-- HOW TO COMPLETE THIS TASK --
The stretch wanted below opens at the line containing "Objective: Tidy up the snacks" and closes at the line containing "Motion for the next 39". Please return it exactly, with no other lines.

-- RECORD EXCERPTS --
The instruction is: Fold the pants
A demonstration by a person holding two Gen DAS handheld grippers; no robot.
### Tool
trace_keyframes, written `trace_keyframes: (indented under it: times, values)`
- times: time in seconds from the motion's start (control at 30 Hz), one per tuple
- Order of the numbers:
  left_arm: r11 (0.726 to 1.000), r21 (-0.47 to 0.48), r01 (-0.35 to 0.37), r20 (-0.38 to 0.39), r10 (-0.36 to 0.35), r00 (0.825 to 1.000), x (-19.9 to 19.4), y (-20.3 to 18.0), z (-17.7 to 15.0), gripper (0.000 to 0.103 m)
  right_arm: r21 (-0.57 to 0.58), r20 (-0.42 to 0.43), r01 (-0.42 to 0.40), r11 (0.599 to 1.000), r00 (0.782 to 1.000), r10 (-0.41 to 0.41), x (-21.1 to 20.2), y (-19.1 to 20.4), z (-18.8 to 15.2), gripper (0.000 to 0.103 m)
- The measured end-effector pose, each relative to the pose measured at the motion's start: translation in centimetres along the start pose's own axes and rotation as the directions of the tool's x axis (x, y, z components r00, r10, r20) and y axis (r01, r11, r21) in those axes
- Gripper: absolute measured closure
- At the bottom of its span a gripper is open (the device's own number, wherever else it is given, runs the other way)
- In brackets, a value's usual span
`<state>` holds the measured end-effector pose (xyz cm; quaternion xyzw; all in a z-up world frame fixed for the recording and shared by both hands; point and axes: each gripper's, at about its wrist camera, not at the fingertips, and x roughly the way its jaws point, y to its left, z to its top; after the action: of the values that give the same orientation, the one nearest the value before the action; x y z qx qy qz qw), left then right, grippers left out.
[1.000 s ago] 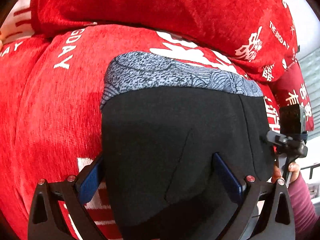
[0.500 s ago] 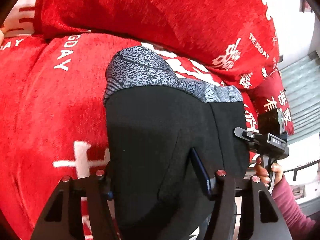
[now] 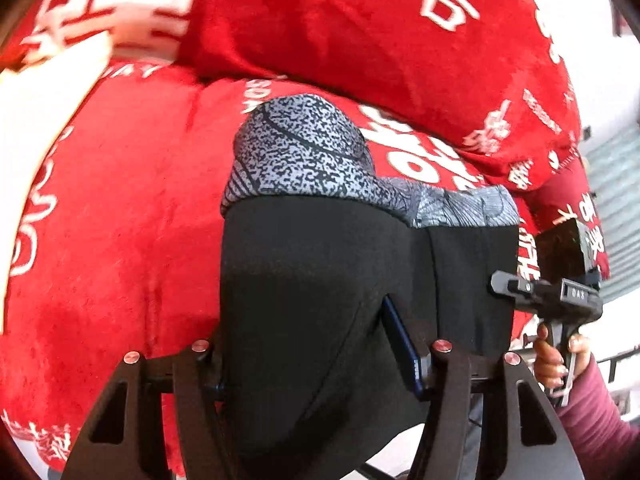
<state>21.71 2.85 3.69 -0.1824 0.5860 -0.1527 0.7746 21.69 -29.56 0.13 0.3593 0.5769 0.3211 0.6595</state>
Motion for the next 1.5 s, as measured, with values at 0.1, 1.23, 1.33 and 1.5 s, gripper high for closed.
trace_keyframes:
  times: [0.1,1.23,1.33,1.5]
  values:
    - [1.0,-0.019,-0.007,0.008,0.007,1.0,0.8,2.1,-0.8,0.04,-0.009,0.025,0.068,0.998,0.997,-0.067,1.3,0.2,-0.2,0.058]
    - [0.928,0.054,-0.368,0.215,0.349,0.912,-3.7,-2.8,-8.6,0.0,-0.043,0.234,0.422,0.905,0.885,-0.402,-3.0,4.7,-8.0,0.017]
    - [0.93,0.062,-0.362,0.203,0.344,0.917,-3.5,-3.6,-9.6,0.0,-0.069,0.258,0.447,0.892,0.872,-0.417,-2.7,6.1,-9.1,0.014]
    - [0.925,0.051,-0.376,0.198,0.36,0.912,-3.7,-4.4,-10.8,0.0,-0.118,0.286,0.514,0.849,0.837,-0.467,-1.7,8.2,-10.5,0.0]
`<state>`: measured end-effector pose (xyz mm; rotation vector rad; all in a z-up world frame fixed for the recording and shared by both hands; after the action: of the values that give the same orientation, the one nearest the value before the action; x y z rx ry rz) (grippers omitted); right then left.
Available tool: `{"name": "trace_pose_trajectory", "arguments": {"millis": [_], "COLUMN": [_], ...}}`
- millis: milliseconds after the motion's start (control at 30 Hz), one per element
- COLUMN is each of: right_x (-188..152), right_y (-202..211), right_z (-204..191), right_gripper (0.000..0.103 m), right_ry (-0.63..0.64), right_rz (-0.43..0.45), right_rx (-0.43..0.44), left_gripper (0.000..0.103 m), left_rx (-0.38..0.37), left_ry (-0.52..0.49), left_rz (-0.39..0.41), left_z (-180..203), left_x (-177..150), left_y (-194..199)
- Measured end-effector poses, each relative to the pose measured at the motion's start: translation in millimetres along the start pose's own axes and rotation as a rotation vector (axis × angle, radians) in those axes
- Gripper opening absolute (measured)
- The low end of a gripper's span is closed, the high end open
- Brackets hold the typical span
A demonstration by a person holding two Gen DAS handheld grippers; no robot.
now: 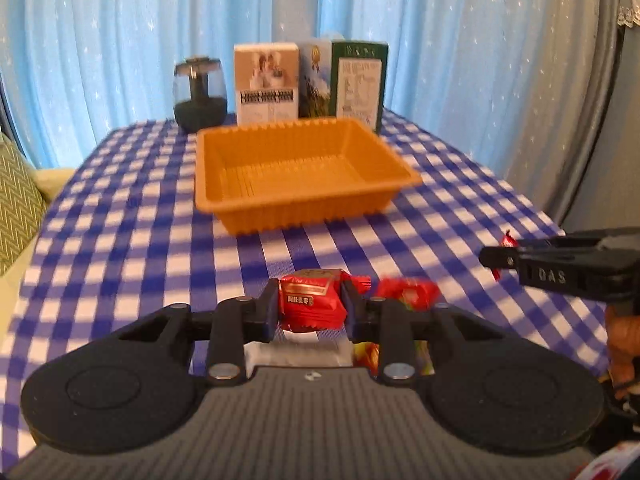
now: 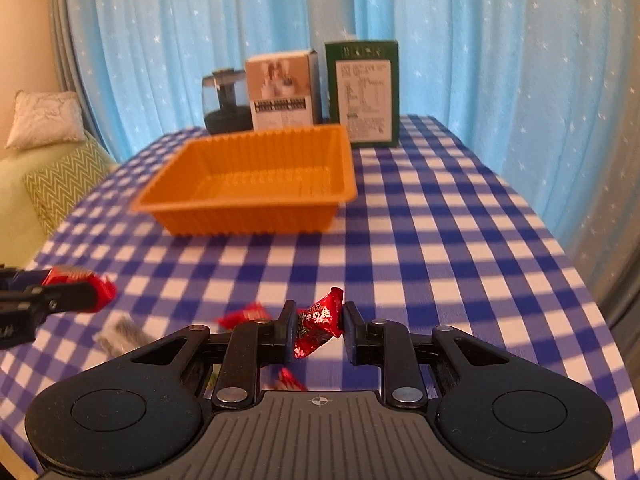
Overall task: Organize snacks
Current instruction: 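Carry both candies over the orange tray and open both grippers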
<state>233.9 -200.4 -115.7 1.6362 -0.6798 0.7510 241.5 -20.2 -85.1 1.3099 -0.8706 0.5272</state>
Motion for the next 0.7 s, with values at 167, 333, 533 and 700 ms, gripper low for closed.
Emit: {"name": "trace_pose_trajectory", "arguments": {"millis": [167,333,533,700], "right_x": [31.6,68.2,104.6,116.7], "right_y": [-14.6,-38.5,-79.4,-114.1], "right_z": [-4.4,-6.4,-6.6,-7.0], "right_gripper": [0.024,0.024,0.024,0.024], "right_ry": [0.028,0.039,0.037,0.018], "right_rz": [0.043,0.084,0.109,0.087], "right_rx": [0.024,0.063,0.096,0.125], "left_gripper": [0.028,0.028,0.028,0.028], "left_rx": [0.018,0.035,0.061,0.062], "left_ry": [0.015,0.038,0.07,0.09], "left_rz": [0.048,0.09,0.105,0.092], "left_z": [-11.1,-22.1,-39.0,-46.8], "left_x": [32.8,63.8,88.8,100.6], "left_y": [-23.2,-52.3,-88.8,-117.7]}}
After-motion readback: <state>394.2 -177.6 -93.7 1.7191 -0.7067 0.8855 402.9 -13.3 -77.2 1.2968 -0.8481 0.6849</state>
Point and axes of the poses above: each gripper's, at about its wrist camera, not at the fingertips, and y roughly against the way its jaws point, z to its right, x to its top, the point moved 6 cm from there along -y, roughly the way its jaws point, and after that the axes turned 1 degree about x, right-handed, at the moved point
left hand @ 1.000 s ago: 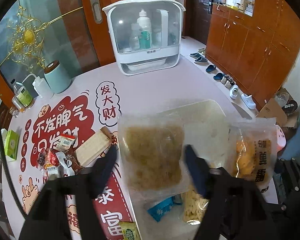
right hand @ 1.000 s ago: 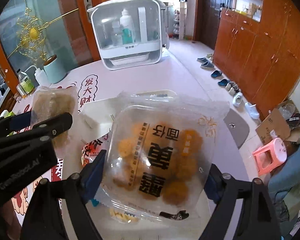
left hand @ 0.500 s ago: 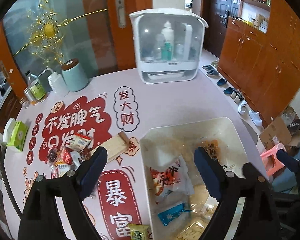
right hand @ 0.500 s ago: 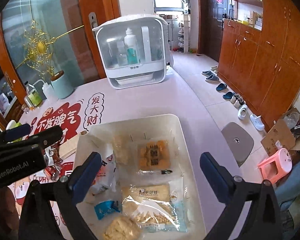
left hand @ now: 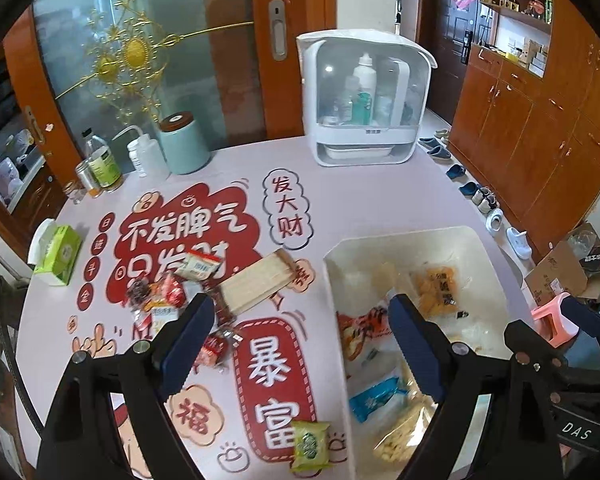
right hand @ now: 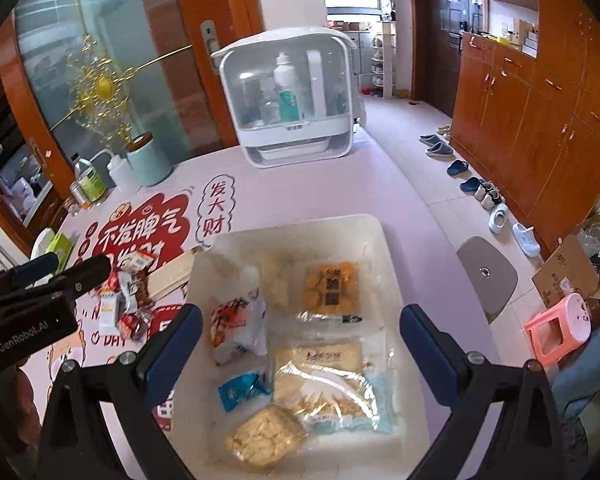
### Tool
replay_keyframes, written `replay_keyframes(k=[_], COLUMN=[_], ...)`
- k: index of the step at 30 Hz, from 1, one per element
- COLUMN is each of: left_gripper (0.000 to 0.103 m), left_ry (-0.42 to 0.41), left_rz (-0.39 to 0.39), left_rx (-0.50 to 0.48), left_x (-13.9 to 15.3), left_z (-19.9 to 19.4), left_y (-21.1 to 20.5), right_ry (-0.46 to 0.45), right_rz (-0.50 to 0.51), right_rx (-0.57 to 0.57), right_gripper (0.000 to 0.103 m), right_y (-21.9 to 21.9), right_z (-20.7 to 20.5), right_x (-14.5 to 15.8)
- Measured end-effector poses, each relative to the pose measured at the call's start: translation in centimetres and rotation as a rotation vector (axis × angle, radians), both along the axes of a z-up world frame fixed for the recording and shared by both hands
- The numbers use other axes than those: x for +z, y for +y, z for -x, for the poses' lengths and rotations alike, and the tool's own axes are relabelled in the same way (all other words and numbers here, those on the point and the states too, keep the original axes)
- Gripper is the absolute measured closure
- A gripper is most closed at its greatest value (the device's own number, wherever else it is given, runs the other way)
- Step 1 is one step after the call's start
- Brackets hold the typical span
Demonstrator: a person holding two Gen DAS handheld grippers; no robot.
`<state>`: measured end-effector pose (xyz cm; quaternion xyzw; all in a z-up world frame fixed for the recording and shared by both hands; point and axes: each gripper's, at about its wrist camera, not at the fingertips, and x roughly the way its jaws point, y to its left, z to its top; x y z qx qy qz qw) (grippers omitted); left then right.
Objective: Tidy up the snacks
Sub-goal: 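Move both tools back over the snack pile, then grasp the yellow OATS stick with the left tool while the right tool grasps the red packet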
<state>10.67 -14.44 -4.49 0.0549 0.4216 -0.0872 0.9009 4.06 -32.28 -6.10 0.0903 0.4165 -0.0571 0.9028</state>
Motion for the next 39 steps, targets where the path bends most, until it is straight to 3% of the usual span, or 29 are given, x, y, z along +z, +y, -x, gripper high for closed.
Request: replay_keyframes(k=[8,18,29,33,39], left_gripper=[0.015,0.015,0.015,0.015,0.015], left_ry=[-0.002,0.012,0.028,0.047,0.098], left_rz=[-0.021,-0.058,-0.047,-0.055,-0.049], left_rx=[0.041,0.093,0.096,0.081,0.063], left_x=[0.3,-0.2,-0.9,-2.3,-5.6], left_z=[3.5,6.0,2.3,0.0,-4.1], left_y=[5.2,14.3,23.3,25.4,26.5], right_ry=[0.041,0.051,0.02,0.042,0.106], right_rz=[-0.027,-0.008,0.038,0.062,0.013], right_rx=[0.025,-0.062,-0.038,-0.008,0.024], right_gripper=[0.003,0.003,0.008,0.009,0.016], right_y=[2.6,5.0,14.0,18.2,21.3], right_z=[2.4,3.7,1.0,-1.8,-6.1], right_x=[-0.9,-0.8,0.3,-0.6,-3.2])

-- ANSWER TO THE EXERCISE --
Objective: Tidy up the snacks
Sub-goal: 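Move both tools back over the snack pile, then grasp the yellow OATS stick with the left tool while the right tool grasps the red packet
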<state>10.67 -14.44 -4.49 0.0549 0.4216 -0.0872 0.9009 4.06 -32.28 -6.10 0.0903 0.4165 -0.0571 0.9028</state>
Motion for the next 39 steps, targets where the path bends most, until it is straight to 3% of the usual span, or 29 are given, x, y, z along +z, +y, -x, gripper high for closed.

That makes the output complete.